Jags-Article.jpgDr Jagadish ‘Jags’ Krishnan has a goal to help 100 GPs become practice owners in the next five years.
 
Dr Krishnan – who is better known as Jags – said he wanted others to learn from his own mistakes. A key tip he gives to would-be owners is to pass on as many costs in setting up a clinic as possible.
 
‘One mistake is investing huge capital at start-up,’ he said. ‘There is a chance to pass many costs on to a landlord because medical clinics are known to be good tenants who pay their rent on time.
 
‘You can normally find a long lease, so the landlord can recoup that cost.

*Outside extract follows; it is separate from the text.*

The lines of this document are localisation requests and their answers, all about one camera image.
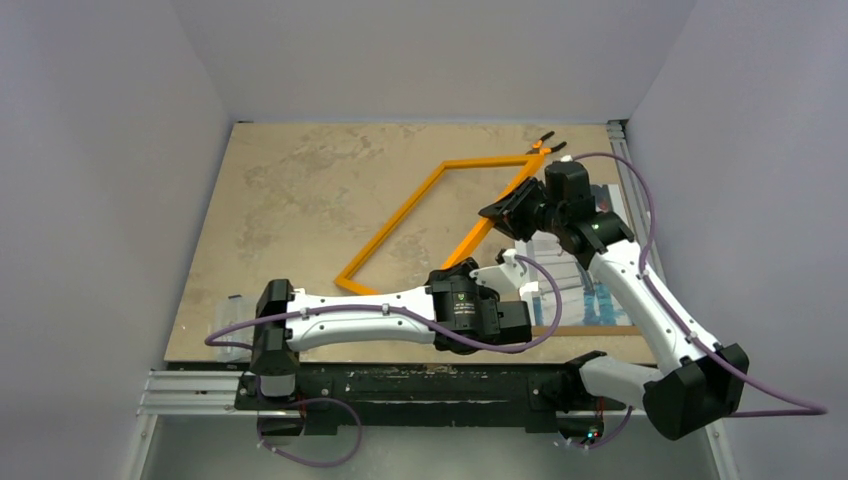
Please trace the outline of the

If you negotiate it well, you can pass on the costs of partitioning, air-con, carpets, cabinetry and so on.
 
‘I burned my fingers first and then learned the cleverer way.’
 
Dr Krishnan said a good rule of thumb for a start-up clinic is to aim for five FTE GPs, with roughly 50 square metres per FTE GP.
 
‘You can squeeze in at 40 square metres, but you really want a separate lunch room, a good waiting room, and a kids’ area. And that’s 50 square metres,’ he said.
 
Dr Krishnan said that researching a good location is as simple as looking for suburbs with high demand for GPs.
 
‘I use sites like HealthEngine to check if appointments are available. If you find a suburb with no availability, it might well be a good place [for a new clinic],’ he said.
 
He also stressed that knowing how to work a spreadsheet is vital for a practice owner.
 
‘Excel is the core skill you need to make business decisions carefully. Do a course, learn how to use it, plug in numbers and see how it looks as a trial budget before you start,’ Dr Krishnan said.  
 
Dr Krishnan said it is possible to start a five FTE GP clinic for as low as $200,000 if many of the early costs are passed to a landlord, or as high as $1 million if owners foot the entire bill themselves.
 
‘The goal is not to overcapitalise yourself,’ he said.
 
The most common question Dr Krishnan is asked by would-be owners is how many GPs are needed for financial viability.
 
Dr Krishnan has settled on five FTE GPs as a proven way to get to the ‘magic number’ of 750 appointments per week, which he says will mean financial viability. One FTE GP might see 30 patients a day, meaning 150 a week, with five FTE FPs enough to get to the target.
 
‘The number you are chasing – 750 – you can achieve that any way you like, but you have to get there to make it viable. It might take you two to three years to get to that point,’ he said.
 
Having five FTE GPs also helps to offset the challenge of staffing when doctors take leave.

A good guide, Dr Krishnan said, is one administrative staff member per 1.5 GPs, and one nurse for every four GPs.
 
‘Don’t underestimate a nurse’s input into a practice, especially if you’re in an area with high chronic disease,’ he said. ‘Nurses can contribute really well to the practice’s financials.’
 
Dr Krishnan said flexibility is the key in recruiting GPs.
 
‘It is critical – and the bottom line is, everything a GP needs to be successful makes a practice successful,’ he said.